Vertrauen & Engagement

Ein Grund für den Erfolg der Schweiz ist ihre Kultur des individuellen Engagements für die Gesellschaft, die gerade auch im Arbeitsleben stets hochgehalten wurde: Arbeitgeber unterstützen Mitarbeitende, die sich in Vereinen, in politischen Ämtern oder im Militär einsetzen und dafür unter Umständen dem Arbeitsplatz fernbleiben müssen. Engagierte Bürger sind meist auch engagierte Mitarbeiter. Diese Überzeugung hat sich für unser Land seit Jahrzehnten bewährt.

Leider scheint es mit dieser Haltung aber nicht weit her zu sein, sobald es um ein anderes ausserberufliches Engagement geht: die Familie.
Arbeitgeberdirektor Roland A. Müller liess sich im «Blick» zitieren, Eltern müssten eben das «kranke Kind im voraus planen», damit sie ihren gesetzlichen Anspruch von drei arbeitsfreien Tagen zur Pflege kranker Angehöriger möglichst nicht wahrnehmen müssten. Mich ärgert diese Aussage. Sie zeugt von Misstrauen, weil damit unterstellt wird, Eltern würden nicht von sich aus alles Mögliche tun, um ihre Arbeitgeber nicht zu belasten. Nicht selten werden Kinder, obwohl sie krank sind, von ihren Eltern in der Krippe oder im Kindergarten abgegeben – weil es in der Schweiz verpönt ist, die Krankheitstage einzuziehen. Eine Ausrede, etwa das Auto vorführen zu müssen, stösst oftmals auf mehr Akzeptanz als die Wahrheit, für ein fiebriges Kind sorgen zu müssen, bis die Grossmutter eintrifft. Diese Erfahrung vieler Eltern hat die Spitze des Arbeitgeberverbandes nun höchstpersönlich bestätigt.
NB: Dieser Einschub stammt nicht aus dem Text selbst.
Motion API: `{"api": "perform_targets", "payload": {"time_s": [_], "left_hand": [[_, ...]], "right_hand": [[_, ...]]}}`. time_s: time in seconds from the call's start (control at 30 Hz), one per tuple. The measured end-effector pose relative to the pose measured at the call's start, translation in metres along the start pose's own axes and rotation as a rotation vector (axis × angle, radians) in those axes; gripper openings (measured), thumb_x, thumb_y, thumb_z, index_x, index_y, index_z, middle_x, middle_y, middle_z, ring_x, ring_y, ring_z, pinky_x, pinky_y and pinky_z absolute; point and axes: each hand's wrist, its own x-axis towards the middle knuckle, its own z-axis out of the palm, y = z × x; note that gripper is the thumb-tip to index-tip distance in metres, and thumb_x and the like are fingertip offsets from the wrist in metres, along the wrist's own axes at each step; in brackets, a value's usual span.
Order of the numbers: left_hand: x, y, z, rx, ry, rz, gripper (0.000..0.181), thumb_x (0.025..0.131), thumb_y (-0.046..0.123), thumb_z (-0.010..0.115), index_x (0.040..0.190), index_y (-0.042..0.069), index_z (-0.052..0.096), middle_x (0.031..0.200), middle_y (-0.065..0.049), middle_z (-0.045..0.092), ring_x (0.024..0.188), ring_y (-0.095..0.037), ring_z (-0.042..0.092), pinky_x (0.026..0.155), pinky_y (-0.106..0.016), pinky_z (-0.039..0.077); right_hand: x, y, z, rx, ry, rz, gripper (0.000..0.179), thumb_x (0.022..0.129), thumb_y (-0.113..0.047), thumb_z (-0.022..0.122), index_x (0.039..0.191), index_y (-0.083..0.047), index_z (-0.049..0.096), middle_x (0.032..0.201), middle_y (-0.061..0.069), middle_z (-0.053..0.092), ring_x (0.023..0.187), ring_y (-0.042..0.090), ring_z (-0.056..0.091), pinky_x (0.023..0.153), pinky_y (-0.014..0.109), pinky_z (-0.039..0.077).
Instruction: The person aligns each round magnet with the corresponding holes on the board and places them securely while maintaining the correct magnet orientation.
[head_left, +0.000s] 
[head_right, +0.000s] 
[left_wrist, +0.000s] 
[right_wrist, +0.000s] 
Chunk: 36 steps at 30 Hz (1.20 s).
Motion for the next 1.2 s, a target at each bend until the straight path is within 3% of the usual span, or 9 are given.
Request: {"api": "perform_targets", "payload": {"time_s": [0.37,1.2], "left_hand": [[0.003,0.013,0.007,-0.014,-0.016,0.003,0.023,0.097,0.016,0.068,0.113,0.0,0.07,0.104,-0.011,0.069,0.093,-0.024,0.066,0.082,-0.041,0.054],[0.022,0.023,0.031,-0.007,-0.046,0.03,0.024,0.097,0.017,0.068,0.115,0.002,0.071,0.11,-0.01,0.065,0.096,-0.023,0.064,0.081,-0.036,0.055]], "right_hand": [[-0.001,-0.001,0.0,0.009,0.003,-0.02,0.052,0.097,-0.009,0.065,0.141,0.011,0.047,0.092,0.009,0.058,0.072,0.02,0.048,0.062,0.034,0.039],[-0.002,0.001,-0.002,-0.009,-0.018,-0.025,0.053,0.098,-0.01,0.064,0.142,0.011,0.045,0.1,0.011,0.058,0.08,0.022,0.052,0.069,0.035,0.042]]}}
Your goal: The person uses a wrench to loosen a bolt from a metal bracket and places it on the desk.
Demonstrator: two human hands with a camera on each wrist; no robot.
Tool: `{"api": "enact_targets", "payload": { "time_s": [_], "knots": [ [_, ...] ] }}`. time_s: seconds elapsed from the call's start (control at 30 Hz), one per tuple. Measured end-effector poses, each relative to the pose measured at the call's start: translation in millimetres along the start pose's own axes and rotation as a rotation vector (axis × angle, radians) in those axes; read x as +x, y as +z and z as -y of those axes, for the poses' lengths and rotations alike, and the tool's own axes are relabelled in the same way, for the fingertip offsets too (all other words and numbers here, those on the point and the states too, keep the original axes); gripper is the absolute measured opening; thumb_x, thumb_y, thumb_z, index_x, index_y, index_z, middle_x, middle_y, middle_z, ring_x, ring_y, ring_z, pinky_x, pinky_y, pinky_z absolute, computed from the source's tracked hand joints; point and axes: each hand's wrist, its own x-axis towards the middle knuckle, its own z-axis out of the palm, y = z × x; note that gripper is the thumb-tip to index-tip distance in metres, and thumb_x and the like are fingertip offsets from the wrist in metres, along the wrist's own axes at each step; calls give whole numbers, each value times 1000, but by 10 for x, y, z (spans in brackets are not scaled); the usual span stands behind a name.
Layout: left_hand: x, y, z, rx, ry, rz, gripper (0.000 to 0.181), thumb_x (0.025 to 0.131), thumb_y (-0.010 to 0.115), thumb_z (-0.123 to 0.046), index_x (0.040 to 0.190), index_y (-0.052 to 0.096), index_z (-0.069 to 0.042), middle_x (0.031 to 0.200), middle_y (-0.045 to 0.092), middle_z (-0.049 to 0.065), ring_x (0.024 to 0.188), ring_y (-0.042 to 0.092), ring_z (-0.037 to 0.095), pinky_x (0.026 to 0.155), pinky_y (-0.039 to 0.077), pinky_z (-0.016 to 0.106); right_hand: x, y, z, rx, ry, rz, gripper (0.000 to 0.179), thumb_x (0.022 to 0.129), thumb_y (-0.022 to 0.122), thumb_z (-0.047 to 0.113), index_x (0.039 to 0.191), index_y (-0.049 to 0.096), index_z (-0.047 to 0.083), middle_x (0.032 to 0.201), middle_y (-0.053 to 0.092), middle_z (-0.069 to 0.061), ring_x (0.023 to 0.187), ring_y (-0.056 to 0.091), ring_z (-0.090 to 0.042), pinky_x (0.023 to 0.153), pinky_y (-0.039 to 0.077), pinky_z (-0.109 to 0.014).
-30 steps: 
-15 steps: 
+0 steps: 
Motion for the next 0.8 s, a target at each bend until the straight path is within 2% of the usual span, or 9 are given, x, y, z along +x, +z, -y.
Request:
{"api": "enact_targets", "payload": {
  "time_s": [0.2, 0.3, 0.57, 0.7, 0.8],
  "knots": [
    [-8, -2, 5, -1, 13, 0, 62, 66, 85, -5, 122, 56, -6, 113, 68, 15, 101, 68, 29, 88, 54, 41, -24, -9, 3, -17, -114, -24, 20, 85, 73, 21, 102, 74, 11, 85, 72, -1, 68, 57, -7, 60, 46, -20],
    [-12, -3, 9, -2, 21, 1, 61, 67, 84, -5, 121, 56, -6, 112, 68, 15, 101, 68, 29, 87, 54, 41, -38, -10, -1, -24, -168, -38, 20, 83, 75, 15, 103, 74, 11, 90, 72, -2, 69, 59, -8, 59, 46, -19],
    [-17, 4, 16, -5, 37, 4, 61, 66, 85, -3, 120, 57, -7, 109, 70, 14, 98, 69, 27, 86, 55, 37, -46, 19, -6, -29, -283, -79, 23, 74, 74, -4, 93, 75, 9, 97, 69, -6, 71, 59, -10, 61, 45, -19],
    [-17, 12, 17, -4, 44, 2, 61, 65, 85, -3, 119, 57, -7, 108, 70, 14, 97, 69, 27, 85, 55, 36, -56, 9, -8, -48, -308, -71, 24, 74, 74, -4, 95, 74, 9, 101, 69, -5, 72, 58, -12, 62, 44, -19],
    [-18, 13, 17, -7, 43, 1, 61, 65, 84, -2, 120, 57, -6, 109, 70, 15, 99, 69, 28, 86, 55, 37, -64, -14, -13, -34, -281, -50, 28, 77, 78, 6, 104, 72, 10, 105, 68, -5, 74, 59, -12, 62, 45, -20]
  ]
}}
Ich bin überzeugt: Eltern fehlen wirklich nur dann am Arbeitsplatz, wenn das Auffangnetz aus Grosseltern, Nachbarn oder Babysitter reisst. Es ist schade, dass die Arbeitgeber bei diesem Thema die Chance verpasst haben, die so wichtigen Werte des Vertrauens und des Bürgerengagements zu leben. Berufstätige Eltern mit kleinen Kindern bringen grosses Engagement ausserhalb ihres Arbeitsplatzes auf und sind meist sehr loyale und effiziente Arbeitnehmer. Sie sollten unterstützt statt mit Misstrauen bestraft werden. Oder wollen wir, dass der Einsatz der Eltern künftig ausschliesslich von (schlechter bezahlten) Dritten ersetzt wird, damit ja keine Arbeitskraft verloren geht? Das wäre das Ende des Milizmodells. Deshalb, liebe Arbeitgeber: Etwas mehr Vertrauen, bitte.